Table 2 summarizes the thought experiments we carried out on our model of causes of exercise:

Type of Test Causal model True statements that support the assumptions in my model
Root causes are irrelevant in predicting exercise given direct causes "Rain" leads to "Ready to bike" which leads to Exercise If I am  ready to bike that assumes that it is not raining and I can, in fact, bike.  If someone tells me that everything is ready for biking  they are also implicitly telling me that it is not raining. 
Common causes make independent effects conditionally dependent on each other No common cause is shown in our model  
Multiple causes are dependent on each other when the effect is given "Ready to bike," "Ready to shower at gym" and "Sleeping early" all cause exercise If I know that I did not bike to work, and I know that I have exercised today, then it is likely the reason for my exercise is either that I slept early or took my shower at the gym.  Knowing that I exercised but did not bike to work increases the probability that one of the other causes has occurred.
Counterfactual "Ready to bike" leads to exercise I could have exercised (biked) if it were not for the rain.
  "Ready to take showers at gym" leads to exercise I would have exercised if I had taken my shower at the gym.
  Sleeping early leads to exercise I could have exercised if it were not for watching a late night movie.
Table 2:  Examples of Thought Experiments for Causal Model in Figure 1

Though experiments help you look at the implications of causal relationships and see if the assumptions for these relationships are met.  Through this step, you can make a number of modifications in the list of causes and constraints further focuses on events that affect your behavior.

 

Step 4:  Maintain a Causal Diary

A diary is a daily record of your success and failure.  A causal diary is slightly different.  In addition to recording whether you succeeded or failed, you also keep track of the causes or constraints that were present on that day.  The key to a causal diary is to start with a list of causes and failures that is as comprehensive as possible and to indicate on each day which of these causes or constraints were present.  Figures 2 and 3 show a diary designed for monitoring causes and barriers to exercise.  The diary has two pages:  A daily page to capture what happened on a particular day and a back page, half of which shows when looking at the daily page and lists possible causes imagined by the client.  Figure 2 shows the daily page:


Figure 2:  A Sample Daily Diary Page for Exercise

The back-page includes a Fishbone Diagram to assist the client in thinking through various causes of their behavior.  On the right of the page, clients can list the key causes they want to monitor for the next 2 weeks.  The creation of a list of causes to track is done prior to start of the diary entries.  This section of the back-page can be seen when looking at the daily page.  Figure 3 shows a sample back page organized for listing causes of exercise:


Figure 3:  A Sample Diary Back Page for Exercise

The causal diary is used for 2-3 weeks to monitor the occurrences of causes listed in the back page.  Moore and Alemi (2007) are using the diary described in Figures 2 and 3 to help patients who have had a cardiovascular event to return to exercise.  You can create a causal diary that is easy for you to track.  It could be simply a Table such as Table 3.

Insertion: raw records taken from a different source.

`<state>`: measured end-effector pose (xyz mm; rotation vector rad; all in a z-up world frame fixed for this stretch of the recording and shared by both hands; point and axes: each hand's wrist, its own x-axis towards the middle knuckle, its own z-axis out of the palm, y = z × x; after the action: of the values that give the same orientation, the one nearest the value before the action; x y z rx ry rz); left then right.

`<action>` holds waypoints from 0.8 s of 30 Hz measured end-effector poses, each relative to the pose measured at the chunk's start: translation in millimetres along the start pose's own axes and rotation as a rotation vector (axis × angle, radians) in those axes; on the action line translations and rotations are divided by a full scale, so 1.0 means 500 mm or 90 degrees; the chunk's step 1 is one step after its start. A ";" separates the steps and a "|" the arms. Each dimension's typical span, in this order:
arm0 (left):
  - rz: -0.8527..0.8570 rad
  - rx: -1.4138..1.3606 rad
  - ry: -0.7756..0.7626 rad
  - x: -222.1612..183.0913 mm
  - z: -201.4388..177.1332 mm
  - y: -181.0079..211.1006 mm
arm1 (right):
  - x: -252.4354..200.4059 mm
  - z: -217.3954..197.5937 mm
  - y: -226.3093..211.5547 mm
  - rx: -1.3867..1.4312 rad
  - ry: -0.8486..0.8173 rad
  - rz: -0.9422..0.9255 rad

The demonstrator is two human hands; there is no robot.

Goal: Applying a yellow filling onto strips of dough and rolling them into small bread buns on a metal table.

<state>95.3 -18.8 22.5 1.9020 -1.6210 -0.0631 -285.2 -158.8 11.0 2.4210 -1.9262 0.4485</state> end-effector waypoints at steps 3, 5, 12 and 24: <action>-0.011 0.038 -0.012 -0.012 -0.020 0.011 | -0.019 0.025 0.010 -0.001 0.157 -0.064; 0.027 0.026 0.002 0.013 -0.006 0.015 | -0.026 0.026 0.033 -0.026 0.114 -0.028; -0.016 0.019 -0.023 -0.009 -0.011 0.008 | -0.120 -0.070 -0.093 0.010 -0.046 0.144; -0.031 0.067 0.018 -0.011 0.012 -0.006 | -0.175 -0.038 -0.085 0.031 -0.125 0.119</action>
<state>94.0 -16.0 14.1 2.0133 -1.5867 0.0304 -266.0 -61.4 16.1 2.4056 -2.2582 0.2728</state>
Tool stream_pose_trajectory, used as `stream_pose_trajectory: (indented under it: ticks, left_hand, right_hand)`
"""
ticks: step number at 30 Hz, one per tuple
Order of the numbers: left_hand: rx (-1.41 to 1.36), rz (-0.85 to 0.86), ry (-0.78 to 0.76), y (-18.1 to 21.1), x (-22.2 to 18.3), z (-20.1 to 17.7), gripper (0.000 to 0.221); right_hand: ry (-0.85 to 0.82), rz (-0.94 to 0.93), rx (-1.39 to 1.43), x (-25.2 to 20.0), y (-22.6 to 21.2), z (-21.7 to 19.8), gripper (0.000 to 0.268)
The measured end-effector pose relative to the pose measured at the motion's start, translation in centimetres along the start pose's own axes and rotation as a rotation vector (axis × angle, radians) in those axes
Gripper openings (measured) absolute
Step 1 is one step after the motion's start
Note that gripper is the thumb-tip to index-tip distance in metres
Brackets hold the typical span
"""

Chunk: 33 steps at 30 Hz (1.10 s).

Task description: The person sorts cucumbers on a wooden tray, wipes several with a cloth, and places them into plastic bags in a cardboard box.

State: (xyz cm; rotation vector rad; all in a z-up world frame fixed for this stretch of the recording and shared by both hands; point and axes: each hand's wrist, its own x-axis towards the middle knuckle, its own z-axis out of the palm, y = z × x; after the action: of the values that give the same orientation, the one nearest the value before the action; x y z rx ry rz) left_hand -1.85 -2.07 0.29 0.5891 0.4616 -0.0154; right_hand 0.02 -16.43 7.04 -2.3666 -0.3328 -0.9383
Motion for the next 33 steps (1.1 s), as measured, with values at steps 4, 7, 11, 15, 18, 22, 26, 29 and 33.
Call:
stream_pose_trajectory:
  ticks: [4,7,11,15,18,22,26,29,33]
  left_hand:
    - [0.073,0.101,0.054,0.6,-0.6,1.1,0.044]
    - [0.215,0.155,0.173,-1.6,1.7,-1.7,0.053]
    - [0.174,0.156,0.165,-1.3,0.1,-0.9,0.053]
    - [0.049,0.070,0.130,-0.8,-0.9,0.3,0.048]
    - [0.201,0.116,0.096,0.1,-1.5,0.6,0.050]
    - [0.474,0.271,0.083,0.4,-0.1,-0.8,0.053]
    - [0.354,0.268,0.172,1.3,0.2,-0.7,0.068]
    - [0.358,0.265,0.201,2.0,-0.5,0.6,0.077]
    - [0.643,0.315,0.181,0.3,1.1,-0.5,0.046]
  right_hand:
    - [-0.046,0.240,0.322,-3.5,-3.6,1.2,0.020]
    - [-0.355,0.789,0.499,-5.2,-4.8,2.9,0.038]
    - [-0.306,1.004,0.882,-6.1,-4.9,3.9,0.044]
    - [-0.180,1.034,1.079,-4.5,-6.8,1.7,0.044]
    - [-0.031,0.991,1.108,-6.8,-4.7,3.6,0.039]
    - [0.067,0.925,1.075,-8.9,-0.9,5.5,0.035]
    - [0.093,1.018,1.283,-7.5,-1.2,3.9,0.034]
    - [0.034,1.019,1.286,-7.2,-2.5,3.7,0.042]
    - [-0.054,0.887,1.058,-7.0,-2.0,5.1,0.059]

Day Exercise Cause A Constraint on A Cause B Constraint on B
1
2
3
4
5
6
7
8
9
10
11
12
13
14
Table 3:  A simplified Causal Diary

Step 5:  Analyze data

The analysis of diary starts with a few house keeping tasks.  Sometimes, you may list causes that are so rare that they never occur during the 2-weeks diary period.  These causes are not included in the analysis.  Other times, two causes always co-occur with each other in every data entry.  These two causes cannot be distinguished through data analysis and a new cause that reflects the combination of the two is defined and used in the analysis. 

For simplification we assume that only main effects of causes are of importance to us and interaction among causes can be ignored -- except for interaction between a constraint and a cause.  The structure of Bayesian network is now relatively simple.  Either the cause is directly affecting success rates or the combination of the cause and the constraint are affecting success rates.  This simplification ignores positive interactions among two causes.  As we will see shortly, to the extent that these interactions exist, it will lead to wider range of parameters estimated for the Bayesian Network.

One way to estimate the conditional probability of success given the various causes is to limit the data to the cases in which the cause has occurred and is not limited by any constraints.  We refer to these occasions as unconstrained causes.  Then the conditional probability of success given the cause is calculated as the frequency of success among occasions of unconstrained causes.  For example, to calculate p(S|X) we first restrict the cases to all situations where unconstraint causes are present and then calculate p(S) in this reduced sample space.  This produces a maximum estimate for the impact of the cause on success as it assumes all successes reported in the reduced sample space did not have an alternative cause. 

For a minimum estimate of the impact of the cause on success rate, all successful cases with alternative causes are ignored and the frequency of success re-calculated.  This procedure of calculating maximum and minimum estimates for the conditional probability of success given a cause takes into account the co-variation among the causes. 

Note that this method of analysis ignores the relationship among the causes.  These relationships affect the minimum and maximum probability of success given the cause.  Thus, despite the fact that we do not formally include cause-cause interactions in our model, the estimates of conditional probabilities are affected by potential cause-cause interactions.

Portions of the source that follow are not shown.